3. Funding Fee and Legal Costs Entitlement
3.1 Upon Resolution of the Proceedings, the Funder will be entitled to:
(a) Repayment of the Legal Costs paid by it in accordance with clause 2.1;
(b) Payment of the Funding Fee.
3.2 CHM irrevocably directs that:
- (a) payment of any Resolution Sum be made to the Lawyers; and
(b) the Lawyers are to immediately pay any Resolution Sum into a separate trust account kept for that purpose.
3.3 CHM irrevocably authorises the Lawyers to hold that part of the Resolution Sum due to the Funder under this DEED on trust for the Funder and the balance on trust for CHM;
3.4 If, notwithstanding clause 3.2, CHM directly or indirectly receives all or any part of the Resolution Sum, CHM will pay it over, together with the reasonable market value of any non monetary component of the Resolution Sum received, to the Lawyers to be paid into the trust account referred to in clause 3.2 and dealt with on the terms of this DEED;
3.5 If any part or all of the Resolution Sum is not money, CHM will, as soon as the part or all of the Resolution Sum is received, pay to the Lawyers an amount equal to the reasonable market value of the non monetary component of the Resolution Sum so received;
3.6 The obligation in clause 3.4 and 3.5 are continuing obligations and survive any Termination of this DEED save for a Termination pursuant to clause 8.1;
3.7 On the Repayment Date, CHM irrevocably authorises the Lawyers to forthwith pay out of the Trust Account referred to in clause 3.2 all amounts, to repay Legal Costs paid by the Funder under clause 2.1 to an account directed by the Funder;
3.8 in addition to any Legal Costs to be repaid to the Funder in accordance with clause 3.6, CHM irrevocably authorises the Lawyers to pay to the Funder the Funding Fee on the Repayment Date, to an account directed by the Funder;
3.9 Notwithstanding clauses 3.7 and 3.8, CHM will not be required to pay any amount to the Funder under either clause in excess of the Resolution Sum;
4. Early Termination
4.1 Should there be a Change in Control of CHM, the Funder's obligations pursuant to this Deed terminate effective immediately.

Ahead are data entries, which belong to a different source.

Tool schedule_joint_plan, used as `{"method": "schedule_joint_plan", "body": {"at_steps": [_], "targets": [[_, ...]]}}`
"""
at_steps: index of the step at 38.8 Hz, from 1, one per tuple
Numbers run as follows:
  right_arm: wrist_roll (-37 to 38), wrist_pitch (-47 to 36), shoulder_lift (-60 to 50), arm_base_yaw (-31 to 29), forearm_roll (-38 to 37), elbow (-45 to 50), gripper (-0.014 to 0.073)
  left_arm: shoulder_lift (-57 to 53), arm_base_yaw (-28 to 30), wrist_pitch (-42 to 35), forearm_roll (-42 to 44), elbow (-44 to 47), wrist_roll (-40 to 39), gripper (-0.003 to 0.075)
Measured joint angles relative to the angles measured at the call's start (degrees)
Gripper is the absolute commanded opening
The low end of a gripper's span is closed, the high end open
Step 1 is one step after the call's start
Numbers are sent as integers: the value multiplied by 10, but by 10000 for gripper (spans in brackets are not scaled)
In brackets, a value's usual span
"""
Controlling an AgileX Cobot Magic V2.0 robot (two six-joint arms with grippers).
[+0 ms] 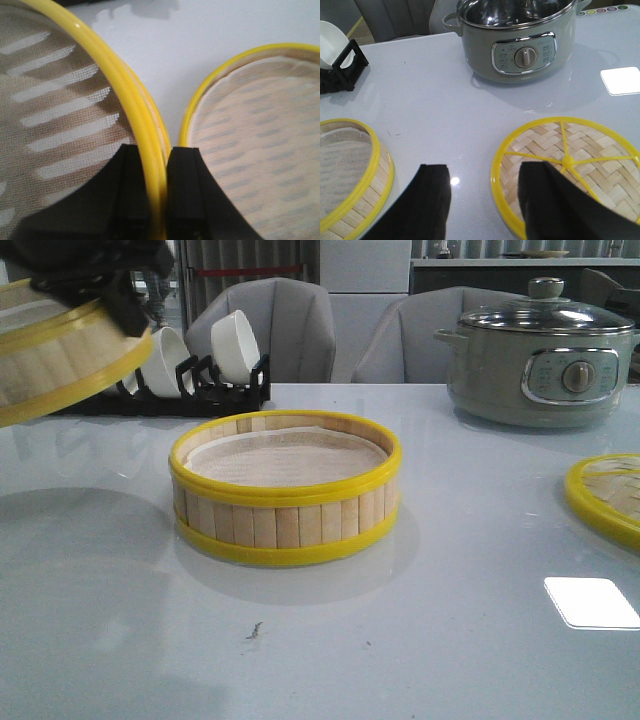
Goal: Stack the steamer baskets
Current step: 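Lift the basket with the left gripper and carry it over the center basket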
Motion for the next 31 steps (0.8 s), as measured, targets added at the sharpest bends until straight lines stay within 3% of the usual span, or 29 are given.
{"method": "schedule_joint_plan", "body": {"at_steps": [15,31], "targets": [[0,17,0,0,0,0,434,23,-157,22,-8,-67,4,88],[0,17,0,0,0,0,434,145,-192,52,-15,-171,23,88]]}}
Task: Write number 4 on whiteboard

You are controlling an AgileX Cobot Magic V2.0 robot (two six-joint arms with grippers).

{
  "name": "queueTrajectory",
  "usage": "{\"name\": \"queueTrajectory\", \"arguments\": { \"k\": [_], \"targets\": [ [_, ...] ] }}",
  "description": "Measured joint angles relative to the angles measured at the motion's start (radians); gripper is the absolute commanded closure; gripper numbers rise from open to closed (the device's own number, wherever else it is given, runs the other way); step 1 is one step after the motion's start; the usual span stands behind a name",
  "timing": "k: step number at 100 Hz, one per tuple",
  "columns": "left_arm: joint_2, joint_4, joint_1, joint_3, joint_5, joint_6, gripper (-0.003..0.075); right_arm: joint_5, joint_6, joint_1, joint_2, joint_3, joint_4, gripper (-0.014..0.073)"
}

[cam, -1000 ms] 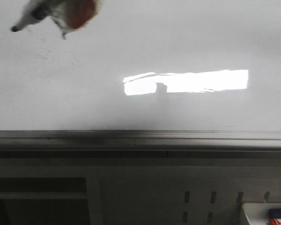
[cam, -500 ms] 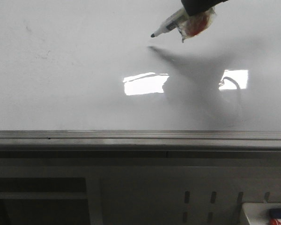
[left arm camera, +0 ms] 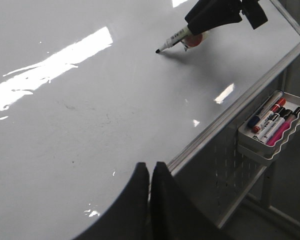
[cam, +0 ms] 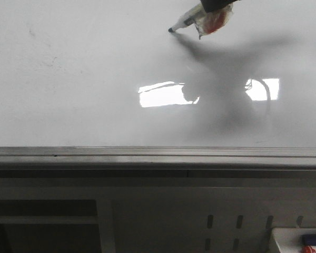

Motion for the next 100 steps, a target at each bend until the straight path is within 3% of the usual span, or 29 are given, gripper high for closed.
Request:
{"name": "queueTrajectory", "arguments": {
  "k": [39,74,100],
  "targets": [
    [0.000,-0.031,0.000,0.000,-0.004,-0.002,0.0741,0.014,0.014,0.006,0.043,-0.010,0.056,0.0643],
    [0.000,-0.033,0.000,0.000,-0.006,-0.002,0.0741,0.047,0.016,0.161,0.146,-0.012,0.104,0.0643],
    [0.000,-0.035,0.000,0.000,-0.006,-0.002,0.0741,0.045,0.016,0.162,0.151,-0.012,0.119,0.0636]
  ]
}}
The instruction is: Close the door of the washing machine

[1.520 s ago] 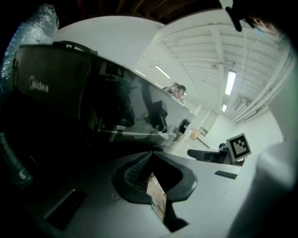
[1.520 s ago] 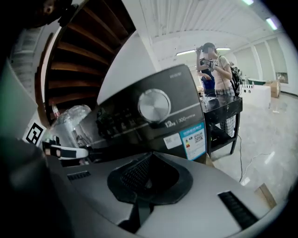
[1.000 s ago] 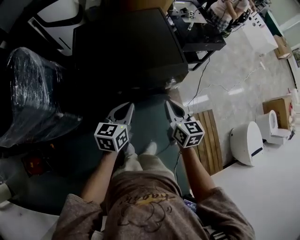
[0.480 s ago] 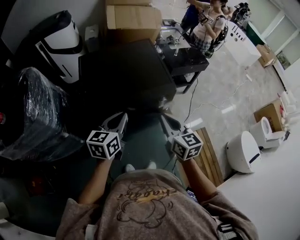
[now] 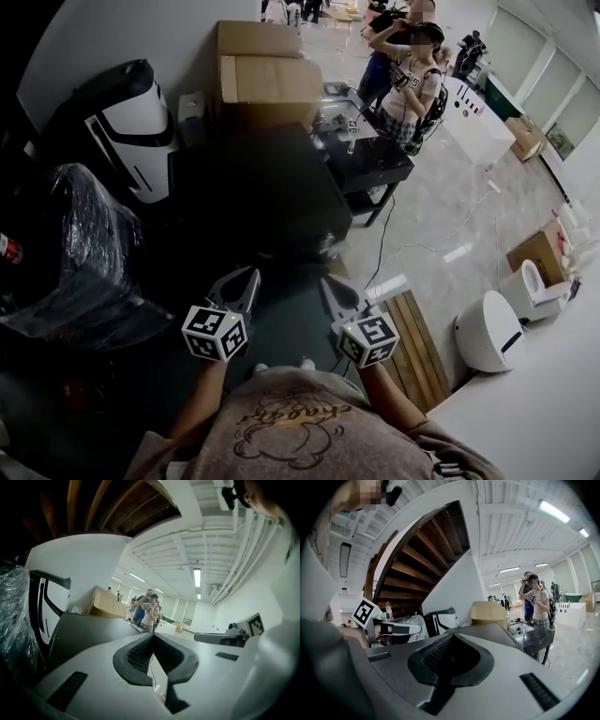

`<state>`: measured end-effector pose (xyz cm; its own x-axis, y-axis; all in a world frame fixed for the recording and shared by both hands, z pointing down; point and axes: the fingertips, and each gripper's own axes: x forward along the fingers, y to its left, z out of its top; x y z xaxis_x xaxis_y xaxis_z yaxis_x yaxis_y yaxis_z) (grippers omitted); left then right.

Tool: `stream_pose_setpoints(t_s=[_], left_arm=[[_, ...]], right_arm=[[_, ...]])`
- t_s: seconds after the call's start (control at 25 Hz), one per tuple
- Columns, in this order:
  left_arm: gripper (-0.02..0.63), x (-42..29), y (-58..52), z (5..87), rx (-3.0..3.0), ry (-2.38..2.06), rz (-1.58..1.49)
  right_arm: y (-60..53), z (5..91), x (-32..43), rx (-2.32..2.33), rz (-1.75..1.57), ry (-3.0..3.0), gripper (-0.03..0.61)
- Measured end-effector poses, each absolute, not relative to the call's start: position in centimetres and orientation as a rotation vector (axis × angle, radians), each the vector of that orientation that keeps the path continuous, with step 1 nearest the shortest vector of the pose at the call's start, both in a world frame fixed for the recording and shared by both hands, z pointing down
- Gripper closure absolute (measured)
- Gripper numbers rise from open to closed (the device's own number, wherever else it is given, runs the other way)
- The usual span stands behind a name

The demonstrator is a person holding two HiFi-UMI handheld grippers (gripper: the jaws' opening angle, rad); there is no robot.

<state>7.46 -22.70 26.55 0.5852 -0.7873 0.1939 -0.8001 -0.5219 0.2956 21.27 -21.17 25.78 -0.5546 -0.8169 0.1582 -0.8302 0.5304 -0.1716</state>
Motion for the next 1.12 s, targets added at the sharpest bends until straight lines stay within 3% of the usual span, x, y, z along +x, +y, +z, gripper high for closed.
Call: stream_pose_setpoints(t_s=[0.36, 1.12], left_arm=[[0.612, 4.0, -20.5, 26.0, 2.505, -1.376, -0.036], [0.612, 2.5, -19.7, 30.6, 2.457, -1.509, -0.106]], right_arm=[[-18.1, 24.8, 22.0, 1.508, 0.125, -2.720, 0.586], [-18.9, 30.0, 24.4, 1.650, 0.245, -2.619, 0.586]])
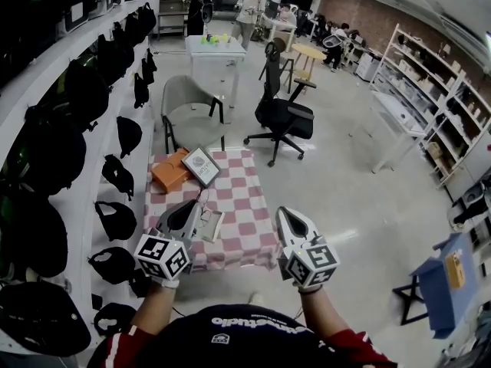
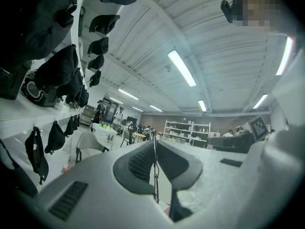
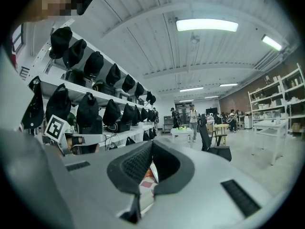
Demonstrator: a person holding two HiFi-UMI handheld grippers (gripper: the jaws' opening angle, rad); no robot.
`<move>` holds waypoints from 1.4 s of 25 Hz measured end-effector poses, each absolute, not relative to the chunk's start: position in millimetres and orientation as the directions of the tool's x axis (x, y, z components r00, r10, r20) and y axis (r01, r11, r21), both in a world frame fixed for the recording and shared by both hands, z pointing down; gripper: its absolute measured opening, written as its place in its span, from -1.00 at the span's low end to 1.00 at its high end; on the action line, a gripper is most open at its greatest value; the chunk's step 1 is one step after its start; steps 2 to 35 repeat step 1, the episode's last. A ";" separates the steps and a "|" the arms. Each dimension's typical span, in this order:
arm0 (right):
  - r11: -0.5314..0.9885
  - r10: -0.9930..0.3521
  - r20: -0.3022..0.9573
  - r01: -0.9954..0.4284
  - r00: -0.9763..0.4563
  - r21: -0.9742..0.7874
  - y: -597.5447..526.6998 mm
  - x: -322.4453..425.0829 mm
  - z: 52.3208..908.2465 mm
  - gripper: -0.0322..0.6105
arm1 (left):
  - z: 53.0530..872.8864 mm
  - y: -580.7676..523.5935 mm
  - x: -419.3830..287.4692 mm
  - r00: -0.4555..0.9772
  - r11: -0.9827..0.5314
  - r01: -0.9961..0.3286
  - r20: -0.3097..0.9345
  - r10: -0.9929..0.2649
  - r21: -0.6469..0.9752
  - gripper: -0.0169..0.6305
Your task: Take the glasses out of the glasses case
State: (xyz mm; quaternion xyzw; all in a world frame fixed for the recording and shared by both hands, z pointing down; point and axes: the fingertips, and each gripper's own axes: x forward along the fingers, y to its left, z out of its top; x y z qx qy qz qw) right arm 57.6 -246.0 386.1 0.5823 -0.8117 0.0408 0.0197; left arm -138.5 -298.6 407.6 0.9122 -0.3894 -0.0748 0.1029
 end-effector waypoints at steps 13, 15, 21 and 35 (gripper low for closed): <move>0.319 -0.943 0.081 -0.947 -0.322 -0.044 -245.8 57.1 386.5 -0.91 | 407.6 -298.5 -139.0 0.686 -0.676 -0.694 -0.058 -0.726 0.247 -0.88; 0.319 -0.943 0.081 -0.947 -0.322 -0.044 -245.8 57.1 386.5 -0.91 | 407.6 -298.5 -139.0 0.686 -0.676 -0.694 -0.058 -0.726 0.247 -0.88; 0.319 -0.943 0.081 -0.947 -0.322 -0.044 -245.8 57.1 386.5 -0.91 | 407.6 -298.5 -139.0 0.686 -0.676 -0.694 -0.058 -0.726 0.247 -0.88; 0.319 -0.943 0.081 -0.947 -0.322 -0.044 -245.8 57.1 386.5 -0.91 | 407.6 -298.5 -139.0 0.686 -0.676 -0.694 -0.058 -0.726 0.247 -0.88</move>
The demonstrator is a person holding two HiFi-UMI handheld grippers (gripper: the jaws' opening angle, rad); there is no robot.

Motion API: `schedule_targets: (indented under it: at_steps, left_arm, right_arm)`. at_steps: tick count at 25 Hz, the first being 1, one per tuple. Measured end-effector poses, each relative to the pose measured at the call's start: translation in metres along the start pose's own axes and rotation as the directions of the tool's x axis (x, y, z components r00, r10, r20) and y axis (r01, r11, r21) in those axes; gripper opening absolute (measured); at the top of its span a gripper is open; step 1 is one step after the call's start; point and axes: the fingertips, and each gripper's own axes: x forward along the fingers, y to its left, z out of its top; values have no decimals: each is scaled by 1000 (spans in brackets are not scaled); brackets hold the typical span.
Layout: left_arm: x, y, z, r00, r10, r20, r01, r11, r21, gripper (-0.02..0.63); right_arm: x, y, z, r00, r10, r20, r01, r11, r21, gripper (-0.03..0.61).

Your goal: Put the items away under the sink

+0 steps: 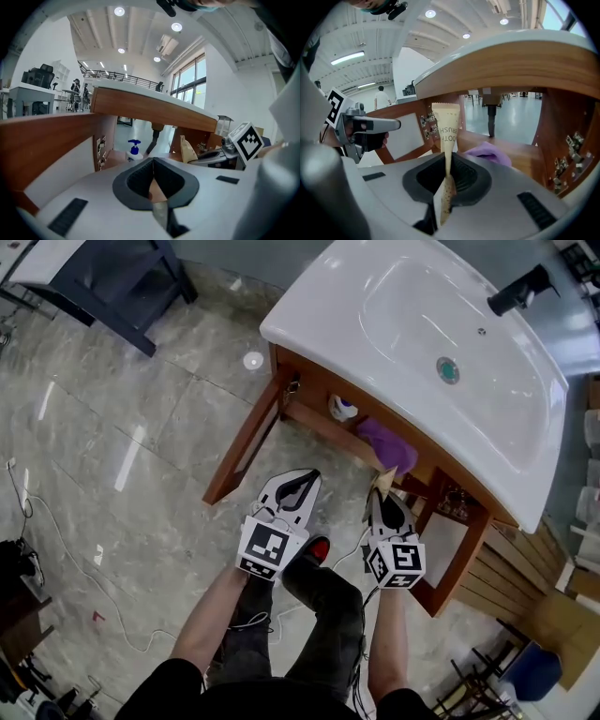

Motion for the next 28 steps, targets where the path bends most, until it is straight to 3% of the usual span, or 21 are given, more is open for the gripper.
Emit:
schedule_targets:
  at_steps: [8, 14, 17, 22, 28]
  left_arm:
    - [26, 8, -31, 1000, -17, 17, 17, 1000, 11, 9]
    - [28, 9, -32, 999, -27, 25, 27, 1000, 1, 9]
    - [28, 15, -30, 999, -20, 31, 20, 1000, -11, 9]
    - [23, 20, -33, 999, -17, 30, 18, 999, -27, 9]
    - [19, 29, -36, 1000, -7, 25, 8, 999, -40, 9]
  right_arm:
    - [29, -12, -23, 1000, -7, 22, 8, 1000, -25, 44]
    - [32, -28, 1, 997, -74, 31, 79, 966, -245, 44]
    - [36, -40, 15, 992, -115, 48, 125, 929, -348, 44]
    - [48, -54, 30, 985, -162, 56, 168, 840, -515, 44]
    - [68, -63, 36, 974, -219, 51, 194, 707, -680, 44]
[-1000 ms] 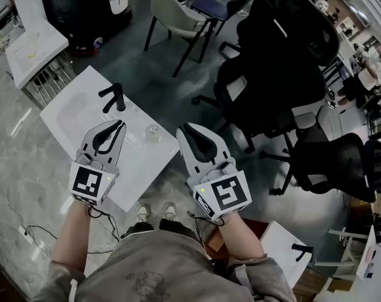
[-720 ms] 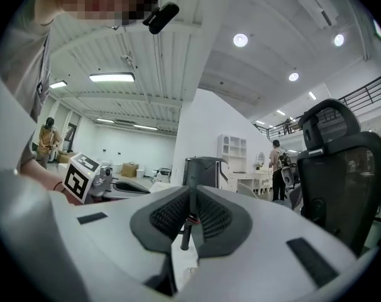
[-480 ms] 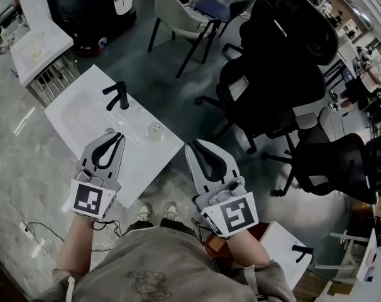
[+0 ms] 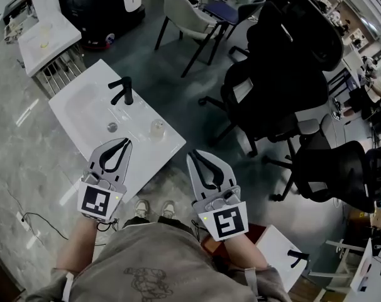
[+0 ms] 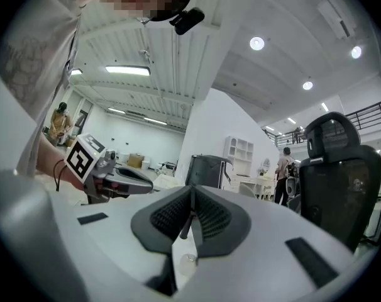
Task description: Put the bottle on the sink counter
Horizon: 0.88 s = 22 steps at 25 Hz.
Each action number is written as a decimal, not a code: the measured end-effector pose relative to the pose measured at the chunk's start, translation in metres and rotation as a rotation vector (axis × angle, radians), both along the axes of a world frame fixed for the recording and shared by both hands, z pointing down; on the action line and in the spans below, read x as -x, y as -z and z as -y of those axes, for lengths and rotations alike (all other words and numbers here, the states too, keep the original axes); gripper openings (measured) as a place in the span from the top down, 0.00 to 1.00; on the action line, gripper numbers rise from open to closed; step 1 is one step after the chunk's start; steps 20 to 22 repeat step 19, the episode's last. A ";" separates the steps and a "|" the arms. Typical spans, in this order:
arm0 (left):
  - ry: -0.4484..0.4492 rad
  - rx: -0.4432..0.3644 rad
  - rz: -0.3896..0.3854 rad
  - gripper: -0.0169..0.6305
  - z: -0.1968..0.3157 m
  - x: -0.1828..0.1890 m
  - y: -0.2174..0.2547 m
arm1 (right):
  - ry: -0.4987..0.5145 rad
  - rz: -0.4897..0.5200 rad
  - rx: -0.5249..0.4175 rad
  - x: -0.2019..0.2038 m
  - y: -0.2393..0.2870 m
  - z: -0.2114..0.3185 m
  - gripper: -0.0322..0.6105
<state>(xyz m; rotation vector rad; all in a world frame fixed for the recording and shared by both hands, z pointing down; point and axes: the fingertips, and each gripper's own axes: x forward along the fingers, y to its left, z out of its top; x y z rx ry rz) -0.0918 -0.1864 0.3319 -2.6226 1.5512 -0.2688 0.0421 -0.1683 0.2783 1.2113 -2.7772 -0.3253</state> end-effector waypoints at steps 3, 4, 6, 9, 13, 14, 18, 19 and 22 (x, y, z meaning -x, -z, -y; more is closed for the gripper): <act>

4.2 Should clause 4.1 come into effect the Funder is entitled to immediate payment by CHM of the Early Termination Fee.
5. Charge over the property of CHM
5.1 In consideration for entering into this Deed CHM grants the Funder a fixed and floating charge on the terms set out in the Fixed and Floating Charge dated x.
5.2 Any debt owed pursuant to this clause 4.1 of the deed is Secure Monies pursuant to the fixed and floating charge dated * 28 October, 2008.
6. Appeal
6.1 If there is a final judgment in the Proceedings which is not in favour of CHM and the Funder wishes an appeal to be lodged, then CHM will instruct the Lawyers to lodge and prosecute the appeal/appeals in the name of CHM. The Funder will pay the Legal Costs and disbursements in connection with the appeal/appeals.
6.2 If there is a final judgment in the Proceedings in favour of CHM and a Respondent appeals, then the Funder may elect to fund the legal Costs and disbursement of the appeal/appeals. If the Funder so elects, CHM will instruct the Lawyers to defend the appeal/appeals in the name of CHM.
6.3 If the Funder funds an appeal/appeals pursuant to clauses 4.1 or 4.2 then an additional 5% will be added to the Percentage Payment in respect of each appeal so funded.
7. Warranties
7.1 CHM warrants that they are the legal and rightful plaintiff in the Proceedings or any Appeal.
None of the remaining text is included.